WHAT YOU WILL DO |
Of all the entries below, retype only the lines from the one with "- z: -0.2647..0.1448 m" through the one with "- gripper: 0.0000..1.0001", exactly as they appear.
==== INPUT MATERIAL
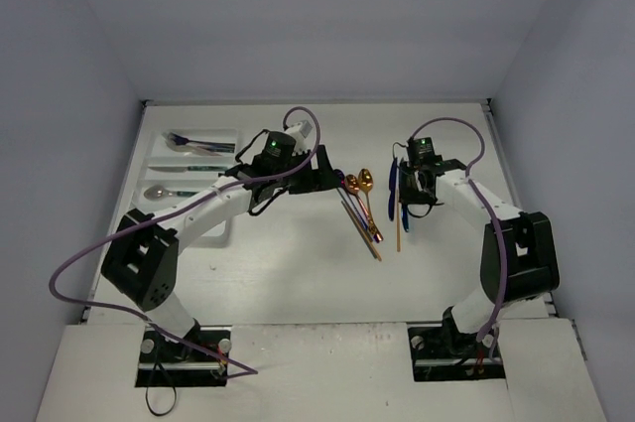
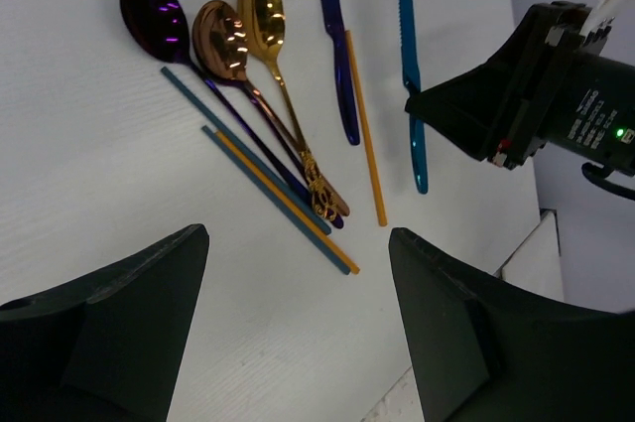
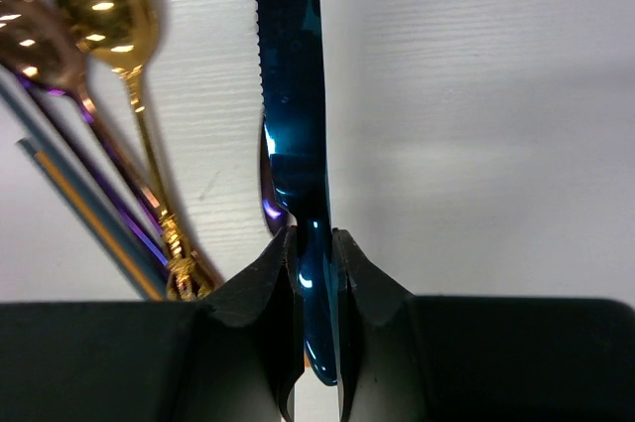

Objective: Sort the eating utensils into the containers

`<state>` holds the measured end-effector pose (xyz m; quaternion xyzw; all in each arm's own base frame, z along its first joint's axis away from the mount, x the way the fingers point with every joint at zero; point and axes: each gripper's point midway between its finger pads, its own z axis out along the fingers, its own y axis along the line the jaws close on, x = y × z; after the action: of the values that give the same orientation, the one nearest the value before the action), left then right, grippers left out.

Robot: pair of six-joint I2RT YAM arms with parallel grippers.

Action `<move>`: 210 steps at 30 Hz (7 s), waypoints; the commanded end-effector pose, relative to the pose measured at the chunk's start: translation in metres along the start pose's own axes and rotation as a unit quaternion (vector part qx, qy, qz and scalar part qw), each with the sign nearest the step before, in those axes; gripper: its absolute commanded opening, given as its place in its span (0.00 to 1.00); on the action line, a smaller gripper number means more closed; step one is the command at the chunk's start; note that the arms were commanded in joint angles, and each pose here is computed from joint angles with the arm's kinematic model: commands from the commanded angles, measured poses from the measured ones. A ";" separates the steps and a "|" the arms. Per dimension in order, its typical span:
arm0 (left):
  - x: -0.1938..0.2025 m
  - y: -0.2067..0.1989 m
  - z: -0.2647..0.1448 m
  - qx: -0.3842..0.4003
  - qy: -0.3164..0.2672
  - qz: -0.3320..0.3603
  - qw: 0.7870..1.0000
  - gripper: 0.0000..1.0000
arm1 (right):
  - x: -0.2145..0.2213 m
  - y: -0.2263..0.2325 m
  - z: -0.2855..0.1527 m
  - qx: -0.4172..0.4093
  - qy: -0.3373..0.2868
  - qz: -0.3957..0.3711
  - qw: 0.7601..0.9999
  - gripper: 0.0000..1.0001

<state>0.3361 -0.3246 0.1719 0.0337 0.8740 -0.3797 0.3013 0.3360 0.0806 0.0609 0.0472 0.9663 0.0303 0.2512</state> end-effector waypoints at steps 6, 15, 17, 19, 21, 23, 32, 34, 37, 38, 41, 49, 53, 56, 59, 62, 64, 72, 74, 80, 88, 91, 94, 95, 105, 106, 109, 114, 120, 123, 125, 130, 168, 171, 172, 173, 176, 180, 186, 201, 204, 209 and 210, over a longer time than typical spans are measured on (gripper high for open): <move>-0.068 -0.069 0.015 0.124 -0.089 0.003 0.988 0.70 | -0.032 0.074 -0.068 -0.164 -0.064 -0.067 0.982 0.00; -0.085 -0.081 0.042 0.142 -0.089 -0.016 0.986 0.66 | -0.026 0.120 -0.094 -0.233 -0.068 -0.111 0.964 0.00; -0.087 -0.084 0.045 0.150 -0.088 -0.022 0.984 0.64 | -0.024 0.127 -0.096 -0.239 -0.068 -0.119 0.961 0.00; -0.087 -0.085 0.048 0.152 -0.088 -0.025 0.984 0.61 | -0.023 0.130 -0.097 -0.242 -0.068 -0.123 0.960 0.00; -0.086 -0.084 0.051 0.148 -0.088 -0.027 0.985 0.56 | -0.023 0.133 -0.099 -0.245 -0.068 -0.122 0.959 0.00; -0.084 -0.080 0.053 0.144 -0.086 -0.033 0.985 0.46 | -0.023 0.136 -0.101 -0.249 -0.069 -0.122 0.958 0.00; -0.084 -0.076 0.054 0.137 -0.088 -0.044 0.986 0.00 | -0.024 0.139 -0.099 -0.248 -0.068 -0.125 0.958 0.00; -0.085 -0.074 0.053 0.136 -0.088 -0.051 0.985 0.00 | -0.025 0.139 -0.098 -0.245 -0.069 -0.122 0.959 0.11; -0.096 -0.063 0.048 0.130 -0.102 -0.064 0.984 0.00 | -0.028 0.137 -0.097 -0.237 -0.070 -0.113 0.962 0.48; -0.100 -0.056 0.045 0.125 -0.109 -0.069 0.984 0.00 | -0.029 0.137 -0.097 -0.235 -0.071 -0.110 0.963 0.56; -0.120 -0.023 0.030 0.102 -0.135 -0.091 0.981 0.00 | -0.034 0.135 -0.098 -0.226 -0.078 -0.102 0.966 0.64; -0.198 0.109 -0.074 0.020 -0.268 -0.166 0.949 0.00 | -0.036 0.130 -0.099 -0.220 -0.083 -0.096 0.967 0.66; -0.228 0.179 -0.149 -0.034 -0.350 -0.191 0.916 0.00 | -0.031 0.124 -0.095 -0.213 -0.078 -0.099 0.969 0.66; -0.244 0.225 -0.195 -0.060 -0.396 -0.209 0.892 0.00 | -0.028 0.119 -0.091 -0.209 -0.074 -0.100 0.970 0.66; -0.254 0.256 -0.225 -0.077 -0.429 -0.217 0.873 0.00 | -0.025 0.114 -0.087 -0.206 -0.069 -0.095 0.971 0.67; -0.259 0.286 -0.244 -0.099 -0.448 -0.221 0.861 0.00 | -0.025 0.109 -0.086 -0.205 -0.067 -0.092 0.972 0.67; -0.261 0.298 -0.245 -0.106 -0.450 -0.222 0.859 0.00 | -0.024 0.106 -0.084 -0.203 -0.064 -0.090 0.973 0.67; -0.252 0.339 -0.222 -0.121 -0.446 -0.243 0.853 0.00 | -0.021 0.097 -0.079 -0.200 -0.058 -0.083 0.975 0.66; -0.246 0.346 -0.214 -0.124 -0.439 -0.247 0.855 0.00 | -0.018 0.096 -0.078 -0.199 -0.055 -0.082 0.975 0.66; -0.228 0.360 -0.192 -0.127 -0.417 -0.250 0.865 0.05 | -0.013 0.094 -0.076 -0.199 -0.049 -0.081 0.975 0.67; -0.199 0.367 -0.200 -0.201 -0.383 -0.207 0.877 0.45 | -0.006 0.091 -0.075 -0.199 -0.043 -0.078 0.976 0.67; -0.190 0.371 -0.210 -0.247 -0.364 -0.184 0.879 0.51 | -0.005 0.091 -0.075 -0.198 -0.043 -0.079 0.976 0.67; -0.186 0.373 -0.225 -0.296 -0.348 -0.157 0.875 0.60 | -0.008 0.085 -0.073 -0.181 -0.050 -0.079 0.979 0.67; -0.184 0.374 -0.230 -0.312 -0.339 -0.153 0.874 0.61 | -0.009 0.083 -0.072 -0.175 -0.053 -0.077 0.980 0.67; -0.165 0.365 -0.272 -0.459 -0.254 -0.092 0.846 0.66 | -0.024 0.054 -0.051 -0.066 -0.069 -0.015 0.995 0.64; -0.164 0.359 -0.275 -0.465 -0.251 -0.087 0.844 0.66 | -0.026 0.052 -0.048 -0.056 -0.070 -0.009 0.996 0.62; -0.165 0.325 -0.277 -0.460 -0.252 -0.066 0.849 0.66 | -0.033 0.043 -0.035 -0.015 -0.072 0.010 0.997 0.58; -0.158 0.249 -0.243 -0.393 -0.244 -0.028 0.886 0.66 | -0.037 0.032 -0.010 0.036 -0.063 0.040 0.997 0.49; -0.126 0.180 -0.194 -0.320 -0.204 0.007 0.925 0.66 | -0.034 0.029 0.019 0.056 -0.033 0.051 0.997 0.43; -0.107 0.153 -0.175 -0.281 -0.178 0.016 0.943 0.66 | -0.029 0.029 0.032 0.059 -0.018 0.057 0.996 0.41; -0.098 0.143 -0.168 -0.270 -0.169 0.019 0.948 0.66 | -0.027 0.029 0.038 0.060 -0.012 0.061 0.996 0.40; -0.090 0.133 -0.160 -0.257 -0.160 0.020 0.953 0.66 | -0.025 0.029 0.051 0.060 -0.003 0.066 0.996 0.37; -0.081 0.024 -0.080 -0.081 -0.103 0.045 0.990 0.66 | -0.060 0.037 -0.001 -0.003 -0.075 -0.001 0.997 0.00; -0.084 0.008 -0.069 -0.038 -0.104 0.031 0.993 0.66 | -0.064 0.049 -0.024 -0.047 -0.092 -0.022 0.994 0.00; -0.086 0.003 -0.066 -0.024 -0.105 0.027 0.994 0.66 | -0.064 0.055 -0.031 -0.065 -0.096 -0.035 0.993 0.00; -0.089 -0.003 -0.061 -0.008 -0.108 0.022 0.994 0.66 | -0.064 0.063 -0.041 -0.088 -0.101 -0.048 0.990 0.00; -0.097 -0.027 -0.052 0.047 -0.119 0.013 0.992 0.66 | -0.064 0.087 -0.070 -0.156 -0.118 -0.084 0.977 0.00; -0.104 -0.052 -0.041 0.098 -0.122 0.012 0.988 0.66 | -0.060 0.108 -0.097 -0.221 -0.128 -0.120 0.959 0.00; -0.114 -0.081 -0.027 0.138 -0.125 0.014 0.982 0.66 | -0.050 0.130 -0.122 -0.286 -0.130 -0.149 0.938 0.00; -0.112 -0.092 0.008 0.143 -0.106 -0.013 0.984 0.46 | -0.040 0.148 -0.141 -0.322 -0.133 -0.169 0.922 0.00; -0.111 -0.092 0.008 0.143 -0.106 -0.016 0.984 0.23 | -0.040 0.148 -0.141 -0.322 -0.133 -0.168 0.922 0.00; -0.112 -0.094 0.006 0.146 -0.108 -0.027 0.983 0.00 | -0.039 0.146 -0.137 -0.316 -0.131 -0.166 0.925 0.01; -0.113 -0.094 0.005 0.148 -0.110 -0.032 0.982 0.00 | -0.040 0.146 -0.137 -0.314 -0.131 -0.166 0.926 0.05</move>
<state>0.3977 -0.3765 0.2366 0.0018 0.8143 -0.4837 0.3210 0.3111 0.2114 0.1838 -0.1783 0.8838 0.2699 0.3379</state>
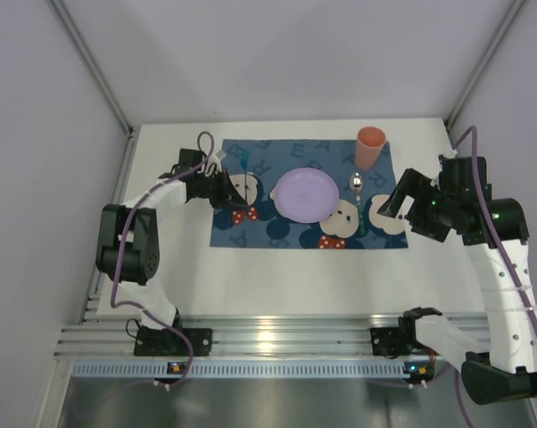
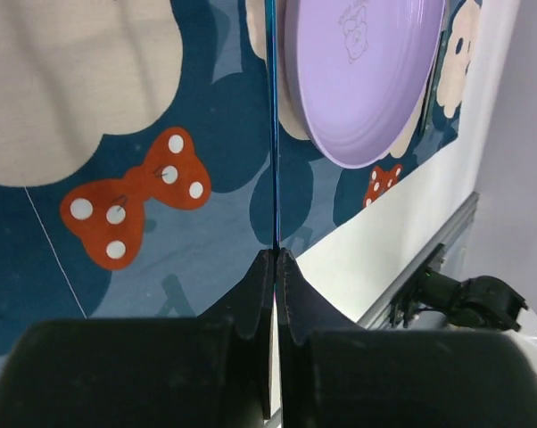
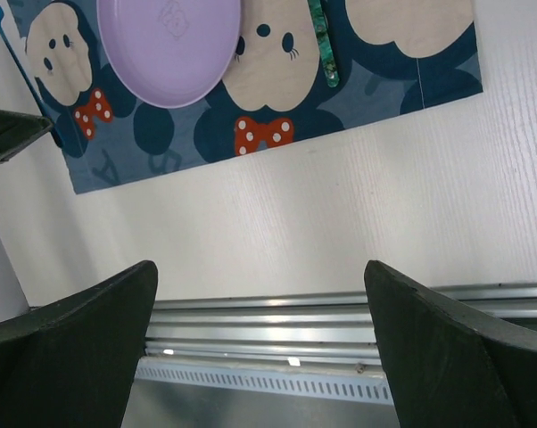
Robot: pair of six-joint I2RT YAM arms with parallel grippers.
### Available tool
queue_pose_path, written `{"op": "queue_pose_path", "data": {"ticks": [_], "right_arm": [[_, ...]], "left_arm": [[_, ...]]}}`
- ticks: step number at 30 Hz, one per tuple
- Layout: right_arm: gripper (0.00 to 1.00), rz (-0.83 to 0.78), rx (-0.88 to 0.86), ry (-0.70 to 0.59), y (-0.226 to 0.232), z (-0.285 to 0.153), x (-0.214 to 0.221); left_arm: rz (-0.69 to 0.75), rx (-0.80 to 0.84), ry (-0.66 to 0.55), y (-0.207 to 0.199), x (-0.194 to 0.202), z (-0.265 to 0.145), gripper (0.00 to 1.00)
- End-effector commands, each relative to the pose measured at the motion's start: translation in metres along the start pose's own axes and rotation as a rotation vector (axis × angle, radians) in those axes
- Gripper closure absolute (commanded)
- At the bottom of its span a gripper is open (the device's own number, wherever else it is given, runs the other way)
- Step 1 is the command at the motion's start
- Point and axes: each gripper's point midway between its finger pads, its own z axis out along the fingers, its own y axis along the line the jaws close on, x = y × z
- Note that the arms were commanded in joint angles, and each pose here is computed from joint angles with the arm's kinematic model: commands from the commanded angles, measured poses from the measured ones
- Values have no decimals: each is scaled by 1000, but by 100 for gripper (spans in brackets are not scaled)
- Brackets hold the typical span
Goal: Set the dinner table for one person
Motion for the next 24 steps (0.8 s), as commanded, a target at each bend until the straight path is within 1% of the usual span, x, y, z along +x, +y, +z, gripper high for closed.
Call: {"op": "queue_pose_path", "data": {"ticks": [1, 7, 9, 13, 14, 16, 18, 19, 21, 22, 24], "right_arm": [[0, -15, 25, 2, -7, 0, 2], [0, -20, 39, 7, -11, 3, 4], [0, -21, 45, 7, -13, 3, 3], [0, -26, 52, 10, -15, 4, 4], [0, -25, 54, 8, -15, 4, 4], [0, -26, 56, 13, -16, 5, 4], [0, -28, 55, 20, -16, 7, 6], [0, -28, 55, 20, -17, 7, 6], [0, -28, 48, 24, -16, 8, 7], [0, -26, 46, 24, -15, 9, 7], [0, -27, 42, 24, -15, 8, 7]], "left_arm": [[51, 212, -2, -20, -16, -1, 100], [-44, 224, 75, 12, -20, 12, 100], [-68, 208, 104, 24, -15, 17, 100], [-104, 171, 124, 42, -8, 17, 100], [-114, 132, 124, 49, -7, 18, 100], [-134, 116, 154, 56, 0, 19, 99], [-141, 83, 170, 64, 5, 21, 96], [-147, 69, 180, 68, 8, 21, 92], [-163, 35, 203, 75, 16, 22, 87], [-165, 31, 209, 76, 18, 21, 82], [-172, -18, 208, 82, 20, 20, 76]]}}
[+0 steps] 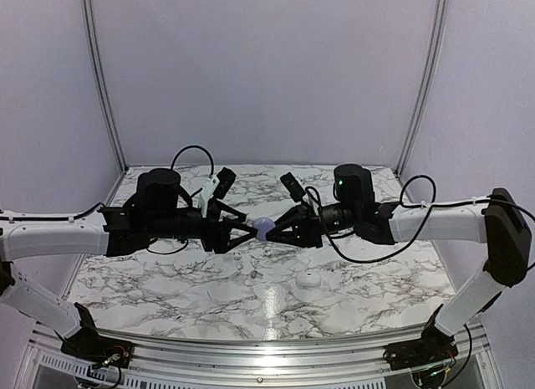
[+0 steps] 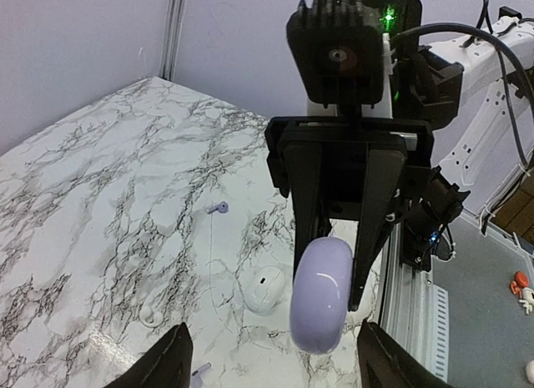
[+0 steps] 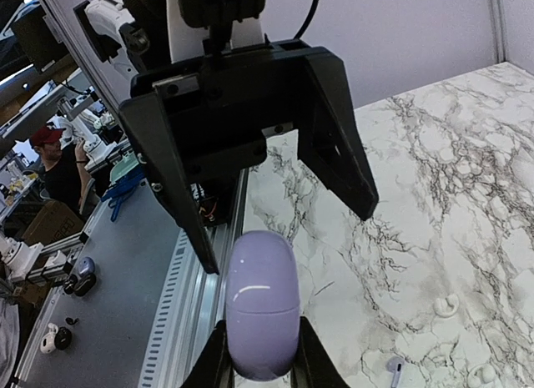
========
EXERCISE RESULT |
  - z: -0.2647..0.1448 m
  - qx: -0.3842..0.4003
  - qy: -0.3164..0.2672
  - qz: -0.3320..0.3603
  - qw: 0.7870..1.0000
  - gripper: 0.0000..1.0000
arm1 (right):
  - x: -0.2145..0.2213 m
  - y: -0.2263..0.2325 m
  - z: -0.2855..0.1527 m
  - qx: -0.4172..0.4093
  - qy: -0.3373..0.2868
  - qz: -0.3957..0.3711
  - qw: 0.7601..0.9999
  - gripper: 0.0000..1.0001

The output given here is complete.